On the second day of Microsoft’s Build developer conference it was time for getting serious about the cloud, in Microsoft’s case to get serious about Azure.

 


And there can be no question that Microsoft is committed to Azure. What a difference a year makes. It wasn’t even a year – as Build 2013 was in June – and we had a completely different format and group of executives. Ballmer, Larson-Green, Leblond and Pall were on stage then on Day 1 – Ballmer and Leblond are gone, Larson-Green is now Chief Experience Officer and Pall is heading Skype. Both could have been on stage at Build 2014, too – but I guess the agenda was too packed. And contrary to Ballmer who presented and introduced big news a year ago (the Start button is back), Nadella only did a 30 minute or so Q&A of previously recorded video questions. Symbolically, he was introduced by Elop on stage. 

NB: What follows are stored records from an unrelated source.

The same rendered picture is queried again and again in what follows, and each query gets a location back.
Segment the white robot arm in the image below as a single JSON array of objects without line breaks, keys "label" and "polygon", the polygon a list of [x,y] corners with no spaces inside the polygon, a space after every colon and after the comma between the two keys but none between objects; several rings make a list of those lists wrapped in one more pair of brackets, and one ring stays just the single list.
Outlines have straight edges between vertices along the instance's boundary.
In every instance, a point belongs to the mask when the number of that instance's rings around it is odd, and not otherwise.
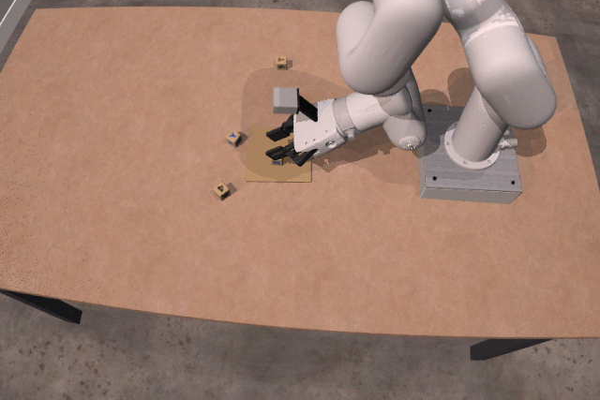
[{"label": "white robot arm", "polygon": [[399,149],[424,144],[428,130],[411,66],[443,16],[460,37],[474,81],[459,123],[450,125],[443,139],[457,165],[489,168],[499,148],[518,146],[517,138],[503,138],[509,126],[534,129],[556,111],[557,97],[540,52],[505,0],[372,2],[348,5],[337,20],[339,70],[355,92],[336,99],[333,111],[349,141],[382,126]]}]

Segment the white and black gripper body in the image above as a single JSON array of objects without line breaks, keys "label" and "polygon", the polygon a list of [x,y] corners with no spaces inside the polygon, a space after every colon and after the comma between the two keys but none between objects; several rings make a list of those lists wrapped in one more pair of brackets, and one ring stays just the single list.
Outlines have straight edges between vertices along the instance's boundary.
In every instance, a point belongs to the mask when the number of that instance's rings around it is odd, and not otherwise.
[{"label": "white and black gripper body", "polygon": [[323,156],[348,141],[336,121],[333,104],[336,98],[312,103],[318,109],[318,122],[299,111],[293,117],[293,140],[296,152],[318,149],[309,160]]}]

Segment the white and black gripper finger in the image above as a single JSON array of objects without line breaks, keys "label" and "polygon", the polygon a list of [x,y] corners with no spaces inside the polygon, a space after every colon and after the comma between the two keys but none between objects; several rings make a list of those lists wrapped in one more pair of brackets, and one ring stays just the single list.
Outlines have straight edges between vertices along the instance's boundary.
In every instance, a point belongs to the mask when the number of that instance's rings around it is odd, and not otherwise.
[{"label": "white and black gripper finger", "polygon": [[[302,153],[302,152],[296,152],[295,149],[291,151],[291,149],[293,149],[293,148],[294,148],[294,141],[284,147],[278,146],[276,148],[268,150],[265,152],[265,154],[267,156],[269,156],[270,158],[272,158],[273,160],[279,160],[283,157],[289,156],[296,165],[298,165],[299,167],[302,167],[310,159],[310,157],[318,150],[318,149],[313,149],[311,151]],[[300,153],[302,153],[302,154],[300,156],[298,156],[298,154],[300,154]]]},{"label": "white and black gripper finger", "polygon": [[279,141],[290,136],[293,133],[293,116],[292,114],[286,122],[283,122],[281,127],[266,132],[266,136],[272,141]]}]

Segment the tan flat square mat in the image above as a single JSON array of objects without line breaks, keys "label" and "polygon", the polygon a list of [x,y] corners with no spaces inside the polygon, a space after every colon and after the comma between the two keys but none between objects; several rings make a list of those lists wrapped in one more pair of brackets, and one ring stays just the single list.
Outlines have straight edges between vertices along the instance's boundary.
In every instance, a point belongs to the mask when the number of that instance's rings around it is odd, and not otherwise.
[{"label": "tan flat square mat", "polygon": [[302,167],[296,165],[289,157],[283,157],[283,165],[271,165],[271,158],[266,151],[278,146],[286,146],[293,142],[293,133],[279,141],[272,141],[266,132],[276,127],[251,127],[249,130],[247,151],[246,182],[267,183],[311,183],[311,160]]}]

Nadella took video questions on stage at Day 1 of Build 2014

But most keynote time went to executives whose teams delivered products for Build and that was Belfiore (Windows Phone Mobile) and Guthrie (Azure) – accompanied by developer advocate Myerson and demo guru Guggenheimer. So significant change in presenters, but it seems not to have slowed down Microsoft.

The difference to Build 2013 was that last year it was all the other Microsoft products (Windows, Office, Bing etc.) coming to help of Azure, by exposing services and APIs. That led me to call the blog post ‘Princess Azure and the 7 dwarfs’. Well nothing like that this year. While Office was shortly on stage – it was more about supporting touch than Azure. And Bing wasn’t even directly on stage (though indirectly as a huge contributor to Cortana’s intelligence). And not a single word of Biztalk.




My Visual takeaway of Build 2013 - all to the help of Princess Azure

I have blogged on my top 3 takeaways for the enterprise from Day 1 already here – so let’s take a look at the enterprise takeaways from Day 2:



Azure momentum


Microsoft invests in Azure and had 44 new announcements of capabilities in store. Tough to keep the overview – but let’s start comparing the Azure live stats – using the Build 2013 and 2014 information shared. Unfortunately Microsoft – like other cloud vendors, too – makes it hard to compare progress by offering different metrics – but the following three could be deducted from slides and statements:


  • Azure sees increased usage from 50 to 57% with the Fortune500
  • Storage objects have increased from 8.5T+ to over 20T
  • Microsoft stay with the story that Azure doubles every 6 months

A comparison of Azure stats - Build 2014 (left) and Build 2013 (right)

No surprise the stats Microsoft presented are pretty impressive. In a Q&A an executive gave up the number of US3B+ being invested into Azure CAPEX in the coming quarters.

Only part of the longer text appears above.